Furthermore, limiting ESL instruction saves money! Schools receive 50% more funding for each student enrolled in an ESL program. That translates into more than 2600 additional tax dollars spent per student, per year! This extra money goes into a district's general fund and can be used for virtually anything, which explains why budget-conscious administrators like these programs.

Thousands of children are trapped in ESL courses across the state. Do the math and then do what is best for these kids AND Oregon taxpayers by voting "Yes" on 58.

(This information furnished by Tim Rohrer, Oregon Tax Payers United.)


Argument in Favor

Burying You in Voters' Pamphlet Arguments

The other side obviously has tons of money to spend. Not only are they spending millions of dollars on television and radio ads, they also are trying to bury you in voters pamphlet arguments.

Opponents of this measure have called in lots of political favors and submitted dozens of voters' pamphlet arguments in all kind of names.

Their arguments say pretty much the same thing over and over. They just have different people saying the same thing repeatedly. Their strategy is to impress you with how many people or groups agree with their side.

I hope you will think about their strategy. Instead of being impressed with the volume of words and paper they are throwing at you, consider the strong, reasoned arguments we have put forward.

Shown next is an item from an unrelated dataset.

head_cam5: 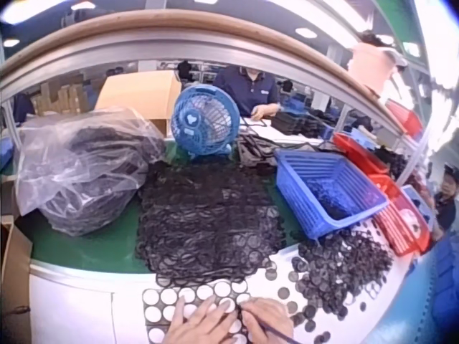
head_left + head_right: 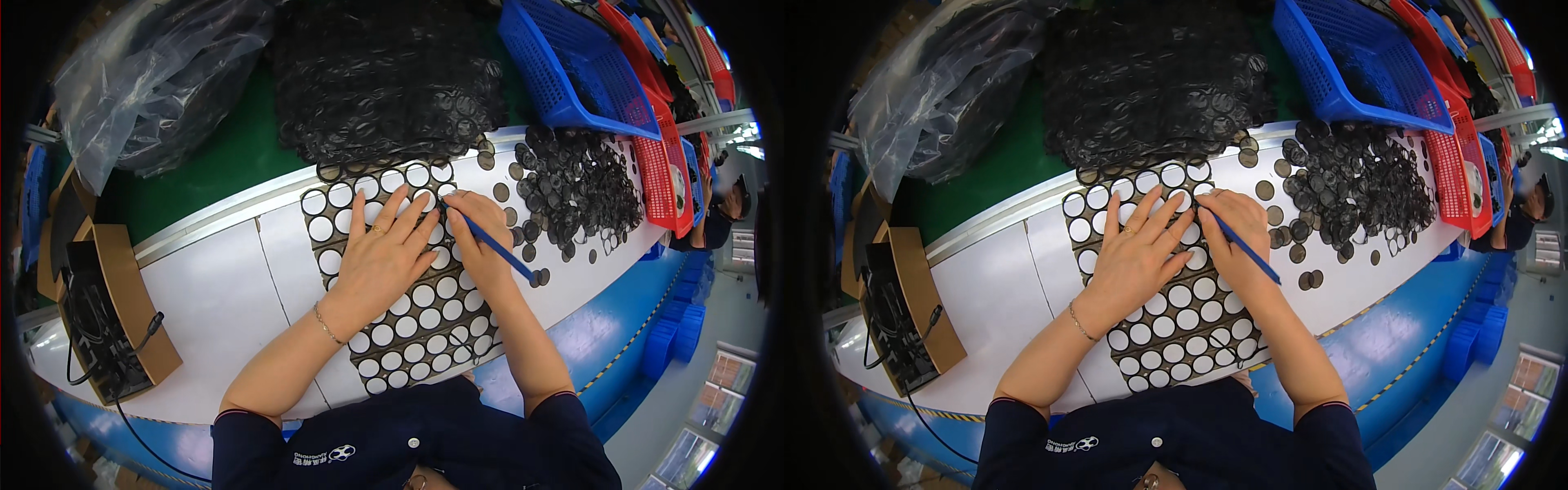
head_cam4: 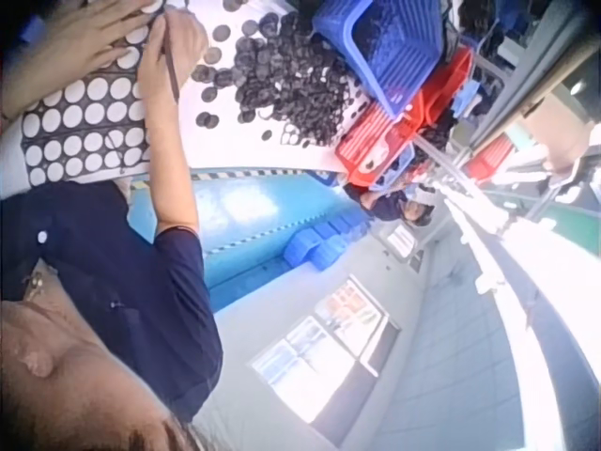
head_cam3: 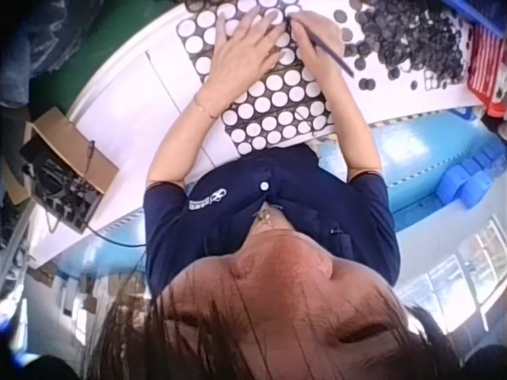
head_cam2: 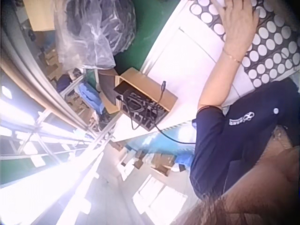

Please do not be impressed with their multitude of words or their emotional pleas.

Even if we had as much money as our opponents, we would not spend it buying more voters' pamphlet arguments than a reasonable person would read.

You might want to consider this simple fact: Every argument in the voters' pamphlet cost the state several thousand dollars more to print and distribute than the ones making the arguments actually pay to have their statement included. Taxpayers are hugely subsidizing every argument printed in this pamphlet, including this one.

We have made our case concisely and we hope you find it persuasive. And please take note that we did not need to buy 30 to 50 pages in the voters' pamphlet to do so.

(This information furnished by Tim Rohrer, Oregon Tax Payers United.)